§ **Problem requirements**: Your answer should reproduce every line of the material in which the word "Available" occurs.
======== Dataset excerpts ========
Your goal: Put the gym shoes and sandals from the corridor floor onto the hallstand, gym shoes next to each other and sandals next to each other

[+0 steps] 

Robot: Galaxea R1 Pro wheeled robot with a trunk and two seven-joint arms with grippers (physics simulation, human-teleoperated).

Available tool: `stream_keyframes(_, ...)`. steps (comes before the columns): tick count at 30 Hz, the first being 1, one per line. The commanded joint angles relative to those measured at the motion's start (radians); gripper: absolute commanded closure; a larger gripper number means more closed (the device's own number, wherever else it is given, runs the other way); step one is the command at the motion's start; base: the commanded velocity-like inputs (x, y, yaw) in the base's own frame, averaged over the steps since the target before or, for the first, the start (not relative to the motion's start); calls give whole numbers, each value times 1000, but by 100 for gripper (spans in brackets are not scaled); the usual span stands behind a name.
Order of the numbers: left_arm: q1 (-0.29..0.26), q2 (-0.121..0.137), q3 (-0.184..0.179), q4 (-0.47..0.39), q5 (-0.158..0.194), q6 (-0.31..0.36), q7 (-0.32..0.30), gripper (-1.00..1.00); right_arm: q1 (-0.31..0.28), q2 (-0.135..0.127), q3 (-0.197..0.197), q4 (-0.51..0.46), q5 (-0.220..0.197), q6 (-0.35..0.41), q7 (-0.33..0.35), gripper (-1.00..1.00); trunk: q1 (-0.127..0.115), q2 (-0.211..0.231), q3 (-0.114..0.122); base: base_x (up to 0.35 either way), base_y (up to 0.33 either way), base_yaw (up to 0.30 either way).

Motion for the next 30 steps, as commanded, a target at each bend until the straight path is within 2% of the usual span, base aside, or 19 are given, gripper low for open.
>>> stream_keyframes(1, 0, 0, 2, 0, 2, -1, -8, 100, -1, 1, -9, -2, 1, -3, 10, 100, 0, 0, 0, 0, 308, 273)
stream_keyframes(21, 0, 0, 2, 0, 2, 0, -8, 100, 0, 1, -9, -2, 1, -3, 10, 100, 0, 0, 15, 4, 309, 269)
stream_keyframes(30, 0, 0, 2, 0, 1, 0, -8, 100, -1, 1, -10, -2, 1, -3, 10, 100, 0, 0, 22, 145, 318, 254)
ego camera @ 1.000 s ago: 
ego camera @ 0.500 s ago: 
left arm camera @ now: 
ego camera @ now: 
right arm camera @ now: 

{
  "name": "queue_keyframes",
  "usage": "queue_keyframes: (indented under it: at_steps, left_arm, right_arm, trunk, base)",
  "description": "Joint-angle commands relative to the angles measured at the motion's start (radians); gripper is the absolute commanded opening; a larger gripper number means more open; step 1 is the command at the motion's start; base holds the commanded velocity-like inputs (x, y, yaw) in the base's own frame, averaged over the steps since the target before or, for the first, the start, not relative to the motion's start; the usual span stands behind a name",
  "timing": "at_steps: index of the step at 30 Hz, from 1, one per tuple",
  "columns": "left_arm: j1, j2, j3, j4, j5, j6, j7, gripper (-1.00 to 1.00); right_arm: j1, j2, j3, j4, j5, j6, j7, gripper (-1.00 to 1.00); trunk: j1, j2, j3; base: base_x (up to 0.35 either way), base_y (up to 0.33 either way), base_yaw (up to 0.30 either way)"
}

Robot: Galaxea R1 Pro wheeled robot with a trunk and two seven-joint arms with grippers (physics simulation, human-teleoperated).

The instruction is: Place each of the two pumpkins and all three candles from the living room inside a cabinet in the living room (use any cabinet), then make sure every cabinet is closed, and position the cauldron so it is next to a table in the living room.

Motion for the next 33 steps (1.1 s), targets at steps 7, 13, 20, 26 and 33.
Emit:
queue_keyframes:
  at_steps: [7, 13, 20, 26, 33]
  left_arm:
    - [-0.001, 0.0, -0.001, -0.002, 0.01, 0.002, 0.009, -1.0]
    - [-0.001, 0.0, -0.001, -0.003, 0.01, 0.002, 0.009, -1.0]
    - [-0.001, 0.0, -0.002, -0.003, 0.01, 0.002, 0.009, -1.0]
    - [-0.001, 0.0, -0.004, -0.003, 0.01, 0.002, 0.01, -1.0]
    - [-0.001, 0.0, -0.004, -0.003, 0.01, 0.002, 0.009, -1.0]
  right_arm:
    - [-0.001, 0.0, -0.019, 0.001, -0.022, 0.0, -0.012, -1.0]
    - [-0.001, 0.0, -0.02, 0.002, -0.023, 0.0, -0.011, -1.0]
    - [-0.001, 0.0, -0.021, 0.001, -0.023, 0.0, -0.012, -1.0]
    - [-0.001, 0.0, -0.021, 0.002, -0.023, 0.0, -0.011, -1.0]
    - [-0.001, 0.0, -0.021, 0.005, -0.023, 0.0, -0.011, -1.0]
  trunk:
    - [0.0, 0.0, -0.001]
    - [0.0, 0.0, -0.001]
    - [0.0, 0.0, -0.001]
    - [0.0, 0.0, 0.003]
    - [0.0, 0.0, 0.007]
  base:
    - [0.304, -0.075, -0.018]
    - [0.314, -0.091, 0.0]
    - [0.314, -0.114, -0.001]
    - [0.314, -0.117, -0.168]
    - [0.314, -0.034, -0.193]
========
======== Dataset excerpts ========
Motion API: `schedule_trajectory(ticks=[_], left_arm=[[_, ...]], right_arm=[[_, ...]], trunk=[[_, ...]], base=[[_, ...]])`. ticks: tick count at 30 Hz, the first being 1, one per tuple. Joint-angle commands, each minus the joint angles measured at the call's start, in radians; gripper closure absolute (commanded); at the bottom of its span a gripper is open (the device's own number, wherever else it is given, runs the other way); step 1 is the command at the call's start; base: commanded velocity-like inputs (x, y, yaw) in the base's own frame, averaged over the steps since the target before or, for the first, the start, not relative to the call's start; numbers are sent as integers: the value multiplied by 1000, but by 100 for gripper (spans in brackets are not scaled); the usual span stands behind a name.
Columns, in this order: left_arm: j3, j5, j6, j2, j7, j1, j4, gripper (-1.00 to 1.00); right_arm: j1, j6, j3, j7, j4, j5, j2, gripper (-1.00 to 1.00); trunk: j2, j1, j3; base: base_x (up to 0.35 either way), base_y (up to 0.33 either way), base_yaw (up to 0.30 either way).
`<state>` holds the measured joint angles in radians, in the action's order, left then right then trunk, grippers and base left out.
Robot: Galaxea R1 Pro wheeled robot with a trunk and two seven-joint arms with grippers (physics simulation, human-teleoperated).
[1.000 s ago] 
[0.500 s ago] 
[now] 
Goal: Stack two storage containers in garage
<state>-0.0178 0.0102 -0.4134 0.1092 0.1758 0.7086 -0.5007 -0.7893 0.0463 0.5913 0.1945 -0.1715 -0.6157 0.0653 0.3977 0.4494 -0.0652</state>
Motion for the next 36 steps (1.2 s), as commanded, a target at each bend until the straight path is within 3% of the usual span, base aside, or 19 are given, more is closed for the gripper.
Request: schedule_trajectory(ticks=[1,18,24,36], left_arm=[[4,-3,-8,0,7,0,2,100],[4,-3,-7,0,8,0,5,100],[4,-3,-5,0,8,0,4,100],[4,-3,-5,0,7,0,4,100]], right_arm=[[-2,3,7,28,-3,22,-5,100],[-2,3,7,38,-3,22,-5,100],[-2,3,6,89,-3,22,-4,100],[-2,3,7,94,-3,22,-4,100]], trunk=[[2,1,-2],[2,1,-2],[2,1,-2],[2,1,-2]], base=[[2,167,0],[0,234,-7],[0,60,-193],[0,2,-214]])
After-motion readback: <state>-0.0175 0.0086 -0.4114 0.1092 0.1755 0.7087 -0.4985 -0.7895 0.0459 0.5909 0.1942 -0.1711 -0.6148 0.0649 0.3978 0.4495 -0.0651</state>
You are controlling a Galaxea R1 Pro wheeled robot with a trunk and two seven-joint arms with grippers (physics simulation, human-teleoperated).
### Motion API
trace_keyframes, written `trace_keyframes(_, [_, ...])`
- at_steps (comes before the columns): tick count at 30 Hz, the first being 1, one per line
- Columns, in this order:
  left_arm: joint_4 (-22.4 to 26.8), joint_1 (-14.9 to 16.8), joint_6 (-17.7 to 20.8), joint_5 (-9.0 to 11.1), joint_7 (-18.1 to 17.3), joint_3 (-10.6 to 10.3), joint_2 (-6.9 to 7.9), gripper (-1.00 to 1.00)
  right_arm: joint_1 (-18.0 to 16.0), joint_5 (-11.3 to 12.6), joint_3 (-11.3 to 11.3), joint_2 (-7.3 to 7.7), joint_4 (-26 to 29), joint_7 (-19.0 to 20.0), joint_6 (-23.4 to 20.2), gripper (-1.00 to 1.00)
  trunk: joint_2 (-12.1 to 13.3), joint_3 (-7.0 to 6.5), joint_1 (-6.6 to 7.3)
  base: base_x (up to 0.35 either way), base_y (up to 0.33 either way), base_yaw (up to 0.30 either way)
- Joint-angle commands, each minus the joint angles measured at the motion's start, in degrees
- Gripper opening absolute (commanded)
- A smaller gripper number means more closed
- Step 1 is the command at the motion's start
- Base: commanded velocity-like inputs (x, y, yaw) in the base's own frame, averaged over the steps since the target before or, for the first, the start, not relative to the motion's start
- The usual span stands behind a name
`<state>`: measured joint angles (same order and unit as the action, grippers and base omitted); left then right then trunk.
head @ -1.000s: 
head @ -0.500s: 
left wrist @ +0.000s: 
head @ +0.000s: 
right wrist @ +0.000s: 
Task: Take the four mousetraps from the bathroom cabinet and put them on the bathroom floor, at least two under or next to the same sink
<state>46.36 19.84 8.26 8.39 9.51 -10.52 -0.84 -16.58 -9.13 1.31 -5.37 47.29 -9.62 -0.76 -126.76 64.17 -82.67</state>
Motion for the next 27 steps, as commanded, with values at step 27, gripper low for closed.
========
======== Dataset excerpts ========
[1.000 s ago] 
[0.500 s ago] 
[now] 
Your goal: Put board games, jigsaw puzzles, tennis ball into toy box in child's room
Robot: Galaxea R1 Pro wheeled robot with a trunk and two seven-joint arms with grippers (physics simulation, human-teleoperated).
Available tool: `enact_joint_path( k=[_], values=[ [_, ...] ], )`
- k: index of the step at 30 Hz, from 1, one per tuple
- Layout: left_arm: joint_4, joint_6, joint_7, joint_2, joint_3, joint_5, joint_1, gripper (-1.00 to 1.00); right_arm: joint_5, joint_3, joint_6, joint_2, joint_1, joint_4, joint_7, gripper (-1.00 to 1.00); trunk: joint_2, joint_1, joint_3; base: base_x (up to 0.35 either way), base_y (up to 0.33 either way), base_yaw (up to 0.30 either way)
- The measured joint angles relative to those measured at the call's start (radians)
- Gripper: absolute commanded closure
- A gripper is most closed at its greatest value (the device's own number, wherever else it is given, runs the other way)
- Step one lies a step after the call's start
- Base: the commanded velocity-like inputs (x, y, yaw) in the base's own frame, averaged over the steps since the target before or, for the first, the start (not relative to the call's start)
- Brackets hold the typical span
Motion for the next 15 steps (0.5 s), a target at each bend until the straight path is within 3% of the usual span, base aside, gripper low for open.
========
§ **Task output**:
Available tool: `stream_keyframes(_, ...)`. steps (comes before the columns): tick count at 30 Hz, the first being 1, one per line. The commanded joint angles relative to those measured at the motion's start (radians); gripper: absolute commanded closure; a larger gripper number means more closed (the device's own number, wherever else it is given, runs the other way); step one is the command at the motion's start; base: the commanded velocity-like inputs (x, y, yaw) in the base's own frame, averaged over the steps since the target before or, for the first, the start (not relative to the motion's start); calls give whole numbers, each value times 1000, but by 100 for gripper (spans in brackets are not scaled); the usual span stands behind a name.
Available tool: `enact_joint_path( k=[_], values=[ [_, ...] ], )`

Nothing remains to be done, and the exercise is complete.